* **About this exercise**: Print the data exactly, leaving nothing out.

»»

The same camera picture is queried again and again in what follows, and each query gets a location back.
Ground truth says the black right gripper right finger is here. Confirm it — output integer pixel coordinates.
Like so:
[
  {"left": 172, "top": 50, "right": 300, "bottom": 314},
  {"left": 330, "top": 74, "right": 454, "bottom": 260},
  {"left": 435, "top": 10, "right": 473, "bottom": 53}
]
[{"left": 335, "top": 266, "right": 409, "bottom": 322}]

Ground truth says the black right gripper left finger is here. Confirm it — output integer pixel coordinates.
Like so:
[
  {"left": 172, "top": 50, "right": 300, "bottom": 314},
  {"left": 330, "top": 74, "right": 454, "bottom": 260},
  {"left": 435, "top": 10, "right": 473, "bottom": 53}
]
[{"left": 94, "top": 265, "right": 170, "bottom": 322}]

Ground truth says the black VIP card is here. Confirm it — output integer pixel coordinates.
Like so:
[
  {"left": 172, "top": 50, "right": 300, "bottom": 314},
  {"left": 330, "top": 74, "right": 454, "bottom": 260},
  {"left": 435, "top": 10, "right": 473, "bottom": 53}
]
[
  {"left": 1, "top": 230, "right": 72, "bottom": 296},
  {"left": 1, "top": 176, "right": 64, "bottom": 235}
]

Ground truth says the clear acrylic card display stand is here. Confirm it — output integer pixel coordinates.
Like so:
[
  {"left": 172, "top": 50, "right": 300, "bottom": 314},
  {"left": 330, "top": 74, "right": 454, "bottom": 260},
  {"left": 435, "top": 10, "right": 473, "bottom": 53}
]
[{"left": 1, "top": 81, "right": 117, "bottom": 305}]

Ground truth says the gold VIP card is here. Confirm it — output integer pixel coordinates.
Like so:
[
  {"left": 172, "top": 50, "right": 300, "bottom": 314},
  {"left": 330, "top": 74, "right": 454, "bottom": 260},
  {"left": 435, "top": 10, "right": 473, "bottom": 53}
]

««

* **Answer to this problem**:
The same camera picture is queried again and again in what follows, and each query gets a location back.
Ground truth says the black right gripper right finger is here. Confirm it — output integer pixel coordinates.
Like so:
[
  {"left": 172, "top": 50, "right": 300, "bottom": 314},
  {"left": 330, "top": 74, "right": 454, "bottom": 260},
  {"left": 435, "top": 10, "right": 473, "bottom": 53}
]
[{"left": 335, "top": 266, "right": 409, "bottom": 322}]

Ground truth says the black right gripper left finger is here. Confirm it — output integer pixel coordinates.
Like so:
[
  {"left": 172, "top": 50, "right": 300, "bottom": 314},
  {"left": 330, "top": 74, "right": 454, "bottom": 260},
  {"left": 435, "top": 10, "right": 473, "bottom": 53}
]
[{"left": 94, "top": 265, "right": 170, "bottom": 322}]

Ground truth says the black VIP card is here. Confirm it — output integer pixel coordinates.
Like so:
[
  {"left": 172, "top": 50, "right": 300, "bottom": 314},
  {"left": 330, "top": 74, "right": 454, "bottom": 260},
  {"left": 435, "top": 10, "right": 473, "bottom": 53}
]
[
  {"left": 1, "top": 230, "right": 72, "bottom": 296},
  {"left": 1, "top": 176, "right": 64, "bottom": 235}
]

Ground truth says the clear acrylic card display stand is here. Confirm it — output integer pixel coordinates.
Like so:
[
  {"left": 172, "top": 50, "right": 300, "bottom": 314},
  {"left": 330, "top": 74, "right": 454, "bottom": 260},
  {"left": 435, "top": 10, "right": 473, "bottom": 53}
]
[{"left": 1, "top": 81, "right": 117, "bottom": 305}]

Ground truth says the gold VIP card is here. Confirm it — output integer pixel coordinates.
Like so:
[
  {"left": 172, "top": 50, "right": 300, "bottom": 314},
  {"left": 330, "top": 74, "right": 454, "bottom": 260},
  {"left": 435, "top": 10, "right": 473, "bottom": 53}
]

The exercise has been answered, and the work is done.